| HN Mirror

Y	Hacker News new \| ask \| show \| jobs

by causal 21 days ago

I'm struggling to understand what this does.

> Generates future observations and action sequences.

Is that just a complicated way of saying video gen?

6 comments

protortyp 21 days ago

No, the "action" part is the distinction. Their world model is conditioned on robot actions for example, which gives you two things the video gen alone can't: predict the future frames that follow a given action (change the action, get a different future from the same starting frame), and run it in reverse to infer the actions behind observed frames or output the actions needed to hit a goal (the output is motor commands abd not video frames).

link

swiftcoder 21 days ago

As I understand it, they mean both computer vision and video gen, linked by a pretty robust world model. One of their hosted examples is purely analysing an existing video, the other is predicting (i.e. video gen) from a static image to a video

link

derac 21 days ago

Look at the table of supported modalities.
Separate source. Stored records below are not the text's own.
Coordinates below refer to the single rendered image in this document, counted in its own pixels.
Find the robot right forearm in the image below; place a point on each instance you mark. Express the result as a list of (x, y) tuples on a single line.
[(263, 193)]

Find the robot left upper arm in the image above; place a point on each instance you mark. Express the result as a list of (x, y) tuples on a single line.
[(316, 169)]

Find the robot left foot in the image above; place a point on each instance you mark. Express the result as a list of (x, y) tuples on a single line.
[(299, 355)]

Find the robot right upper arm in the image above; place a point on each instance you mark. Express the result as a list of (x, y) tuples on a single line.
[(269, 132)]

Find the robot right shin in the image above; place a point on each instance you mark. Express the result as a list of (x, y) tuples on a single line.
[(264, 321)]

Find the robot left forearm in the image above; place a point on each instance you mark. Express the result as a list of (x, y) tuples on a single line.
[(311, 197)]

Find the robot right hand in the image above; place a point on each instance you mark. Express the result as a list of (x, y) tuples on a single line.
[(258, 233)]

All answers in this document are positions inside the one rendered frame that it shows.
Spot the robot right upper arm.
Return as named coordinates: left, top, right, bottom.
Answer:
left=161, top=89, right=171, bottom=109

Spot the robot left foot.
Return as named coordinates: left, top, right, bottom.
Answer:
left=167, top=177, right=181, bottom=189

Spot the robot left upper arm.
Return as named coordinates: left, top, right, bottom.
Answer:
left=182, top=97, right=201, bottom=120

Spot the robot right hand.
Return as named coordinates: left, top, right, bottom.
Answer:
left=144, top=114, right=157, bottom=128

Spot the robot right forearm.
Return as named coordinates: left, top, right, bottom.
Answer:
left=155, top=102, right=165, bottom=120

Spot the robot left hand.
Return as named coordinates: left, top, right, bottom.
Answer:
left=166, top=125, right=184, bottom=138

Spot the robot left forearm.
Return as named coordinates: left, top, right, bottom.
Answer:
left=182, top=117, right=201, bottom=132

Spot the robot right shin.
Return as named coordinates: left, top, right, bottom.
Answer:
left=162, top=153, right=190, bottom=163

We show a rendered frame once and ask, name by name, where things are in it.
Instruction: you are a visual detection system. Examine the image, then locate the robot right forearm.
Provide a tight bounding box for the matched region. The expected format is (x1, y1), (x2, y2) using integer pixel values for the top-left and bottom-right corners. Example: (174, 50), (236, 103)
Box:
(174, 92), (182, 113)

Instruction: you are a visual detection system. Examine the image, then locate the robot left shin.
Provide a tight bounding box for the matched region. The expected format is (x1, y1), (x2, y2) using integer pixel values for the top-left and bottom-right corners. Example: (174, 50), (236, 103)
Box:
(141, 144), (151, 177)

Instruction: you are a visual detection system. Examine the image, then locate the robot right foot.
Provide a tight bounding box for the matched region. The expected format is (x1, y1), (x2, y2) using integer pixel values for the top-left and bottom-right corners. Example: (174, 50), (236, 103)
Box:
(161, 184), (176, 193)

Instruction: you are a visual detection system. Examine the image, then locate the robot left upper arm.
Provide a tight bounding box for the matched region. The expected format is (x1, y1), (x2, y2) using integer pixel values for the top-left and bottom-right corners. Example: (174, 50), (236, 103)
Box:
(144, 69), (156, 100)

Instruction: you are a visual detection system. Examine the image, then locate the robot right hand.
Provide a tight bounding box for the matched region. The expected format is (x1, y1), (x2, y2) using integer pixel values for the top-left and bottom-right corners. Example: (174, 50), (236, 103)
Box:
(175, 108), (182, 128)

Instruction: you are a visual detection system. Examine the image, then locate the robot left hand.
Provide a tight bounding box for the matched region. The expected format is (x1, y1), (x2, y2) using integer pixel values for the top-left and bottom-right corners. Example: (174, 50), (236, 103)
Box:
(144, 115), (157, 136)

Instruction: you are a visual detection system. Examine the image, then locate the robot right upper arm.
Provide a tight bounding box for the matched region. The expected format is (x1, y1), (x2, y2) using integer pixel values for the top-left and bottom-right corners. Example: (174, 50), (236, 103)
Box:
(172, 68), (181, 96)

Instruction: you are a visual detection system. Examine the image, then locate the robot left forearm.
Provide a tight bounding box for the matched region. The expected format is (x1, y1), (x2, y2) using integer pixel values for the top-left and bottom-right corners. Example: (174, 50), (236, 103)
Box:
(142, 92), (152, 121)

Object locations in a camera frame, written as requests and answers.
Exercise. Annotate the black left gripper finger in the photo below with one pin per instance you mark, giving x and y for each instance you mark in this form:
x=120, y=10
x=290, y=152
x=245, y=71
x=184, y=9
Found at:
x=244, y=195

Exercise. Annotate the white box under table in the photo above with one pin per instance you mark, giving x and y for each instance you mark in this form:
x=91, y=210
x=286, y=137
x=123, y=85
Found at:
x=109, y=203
It can take in input of image/video/text/actions and output image/video/text/actions.

link

causal 21 days ago

That just raises more questions. What kind "observation or action" image does input generate? What is an action output if it's not text?

link

numpad0 21 days ago

If I were to hallucinate what it is and why it's worded that way: AI robot space is in need of a hyper-realistic game engine with better physics than Unity/Unreal style non-deformable rigid body mechanics, that's also way faster than 1x completely unlike engineering FEM sims, and this cater to that need

link

heliosAtwork 21 days ago

It can be used to generate synthetic data to train physical AI for robots, cars, drones, etc. The world can be simulated from first person perspective to generate training data without sending robots to peoples homes.

link

ainch 21 days ago

You can fine-tune it so, given an image and a task description, it generates a corresponding set of actions.

link